I’m encountering an unexpected issue in my machine learning pipeline. Specifically, after loading the model weights onto the GPU, the CPU-based preprocessing function, which relies solely on NumPy and ndarray operations and is entirely independent of the GPU or the model, experiences a significant slowdown.
# super slow
def preprocess(arr):
...do some with numpy
return arr
device = "cuda"
model = model.to(device)
ckpt = torch.load(saved_checkpoint_path, map_location=device)
model_state = ckpt['model']
model.load_state_dict(model_state)
src = []
for data in file_list:
ndarray = read_data(data)
output = preprocess(ndarray)
src.append(output)
There is no data transfer between the CPU and GPU for the actual data used in the preprocessing. Strangely, performing preprocessing and then loading the model weights to the GPU separately is faster compared to the scenario where the weights are loaded onto the GPU before the preprocessing step.

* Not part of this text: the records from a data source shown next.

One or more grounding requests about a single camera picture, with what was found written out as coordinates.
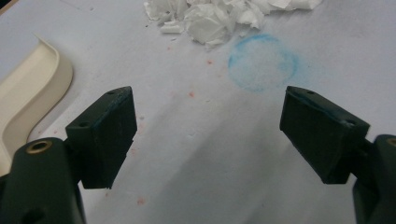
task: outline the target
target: white paper scraps
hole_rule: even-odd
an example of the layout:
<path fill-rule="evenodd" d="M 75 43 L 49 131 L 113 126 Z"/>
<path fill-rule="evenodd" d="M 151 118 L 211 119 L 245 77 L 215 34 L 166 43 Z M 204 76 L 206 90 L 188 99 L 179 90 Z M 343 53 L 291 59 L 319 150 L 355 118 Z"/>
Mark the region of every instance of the white paper scraps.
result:
<path fill-rule="evenodd" d="M 160 30 L 165 34 L 181 34 L 184 31 L 184 26 L 180 21 L 166 21 Z"/>
<path fill-rule="evenodd" d="M 186 28 L 193 40 L 212 48 L 225 43 L 236 24 L 260 30 L 264 26 L 264 15 L 271 11 L 313 9 L 321 1 L 148 0 L 144 6 L 149 19 L 162 26 L 162 33 L 181 34 Z"/>

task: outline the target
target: cream curved object
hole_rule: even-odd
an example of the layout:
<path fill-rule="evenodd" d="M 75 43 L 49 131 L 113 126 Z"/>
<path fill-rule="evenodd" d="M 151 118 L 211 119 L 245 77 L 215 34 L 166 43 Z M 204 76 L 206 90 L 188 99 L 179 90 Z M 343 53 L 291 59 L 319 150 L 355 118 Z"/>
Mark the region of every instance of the cream curved object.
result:
<path fill-rule="evenodd" d="M 47 42 L 38 41 L 0 83 L 0 176 L 8 173 L 15 151 L 63 97 L 73 77 L 71 63 Z"/>

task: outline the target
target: red speck
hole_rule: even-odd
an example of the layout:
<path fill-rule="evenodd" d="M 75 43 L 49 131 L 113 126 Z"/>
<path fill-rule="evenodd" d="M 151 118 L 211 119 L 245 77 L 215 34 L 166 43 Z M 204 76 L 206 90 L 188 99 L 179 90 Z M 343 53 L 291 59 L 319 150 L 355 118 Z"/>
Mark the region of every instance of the red speck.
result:
<path fill-rule="evenodd" d="M 136 149 L 131 148 L 131 154 L 132 154 L 133 156 L 136 155 Z"/>
<path fill-rule="evenodd" d="M 137 199 L 137 205 L 143 205 L 143 204 L 145 204 L 145 203 L 146 203 L 146 200 L 145 200 L 144 198 L 139 197 L 139 198 Z"/>
<path fill-rule="evenodd" d="M 145 131 L 145 123 L 142 122 L 137 126 L 137 134 L 142 134 L 143 131 Z"/>

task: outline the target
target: blue ink ring
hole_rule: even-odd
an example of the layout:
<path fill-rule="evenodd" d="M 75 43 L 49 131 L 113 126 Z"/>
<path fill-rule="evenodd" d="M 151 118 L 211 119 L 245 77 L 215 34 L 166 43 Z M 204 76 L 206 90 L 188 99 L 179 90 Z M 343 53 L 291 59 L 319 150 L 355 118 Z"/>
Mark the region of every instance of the blue ink ring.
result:
<path fill-rule="evenodd" d="M 239 42 L 228 61 L 230 79 L 246 91 L 283 87 L 297 73 L 298 57 L 271 35 L 254 35 Z"/>

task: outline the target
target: screw hole
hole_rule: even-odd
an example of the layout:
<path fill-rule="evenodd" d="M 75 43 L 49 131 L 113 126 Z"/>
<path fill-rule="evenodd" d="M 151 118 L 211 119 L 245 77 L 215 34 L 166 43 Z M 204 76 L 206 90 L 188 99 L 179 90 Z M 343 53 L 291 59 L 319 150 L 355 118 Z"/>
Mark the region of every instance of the screw hole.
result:
<path fill-rule="evenodd" d="M 22 224 L 35 224 L 44 219 L 45 213 L 41 208 L 29 210 L 22 218 Z"/>
<path fill-rule="evenodd" d="M 48 143 L 46 143 L 46 142 L 39 142 L 37 144 L 34 144 L 32 146 L 32 149 L 39 150 L 39 149 L 42 149 L 42 148 L 46 147 L 47 145 L 48 145 Z"/>
<path fill-rule="evenodd" d="M 85 128 L 85 127 L 88 127 L 89 125 L 90 125 L 89 122 L 81 122 L 78 126 L 81 128 Z"/>
<path fill-rule="evenodd" d="M 52 146 L 51 141 L 39 141 L 30 145 L 26 149 L 26 152 L 29 154 L 37 154 L 49 149 L 51 146 Z"/>

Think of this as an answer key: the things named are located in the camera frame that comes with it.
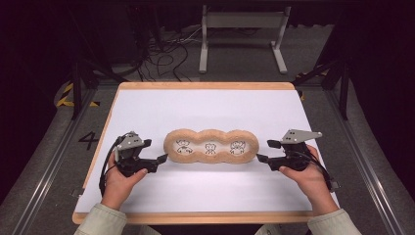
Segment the white table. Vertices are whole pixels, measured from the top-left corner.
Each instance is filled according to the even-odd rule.
[[[291,83],[122,83],[73,221],[80,223],[101,201],[101,169],[118,136],[134,130],[142,139],[152,139],[140,157],[155,159],[164,154],[165,135],[179,128],[245,129],[257,137],[259,152],[271,158],[284,153],[269,148],[268,139],[279,140],[290,128],[311,130]],[[314,140],[306,143],[317,147]],[[178,164],[167,159],[134,187],[121,211],[134,224],[287,223],[311,217],[311,206],[297,184],[257,158],[248,164]]]

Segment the metal stand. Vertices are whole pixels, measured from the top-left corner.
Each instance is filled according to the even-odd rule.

This suggests that the act of loading model weights onto the GPU is somehow affecting the CPU-based preprocessing, even though there should be no direct interaction between the two.
# super fast
src = []
for data in file_list:
ndarray = read_data(data)
output = preprocess(ndarray)
src.append(output)
device = "cuda"
model = model.to(device)
ckpt = torch.load(saved_checkpoint_path, map_location=device)
model_state = ckpt['model']
model.load_state_dict(model_state)
I’ve ruled out data transfer issues and confirmed that the preprocessing itself is not GPU-dependent. Has anyone encountered a similar situation, and if so, what could be causing this unexpected slowdown? I would appreciate any insights or suggestions on how to troubleshoot and resolve this issue.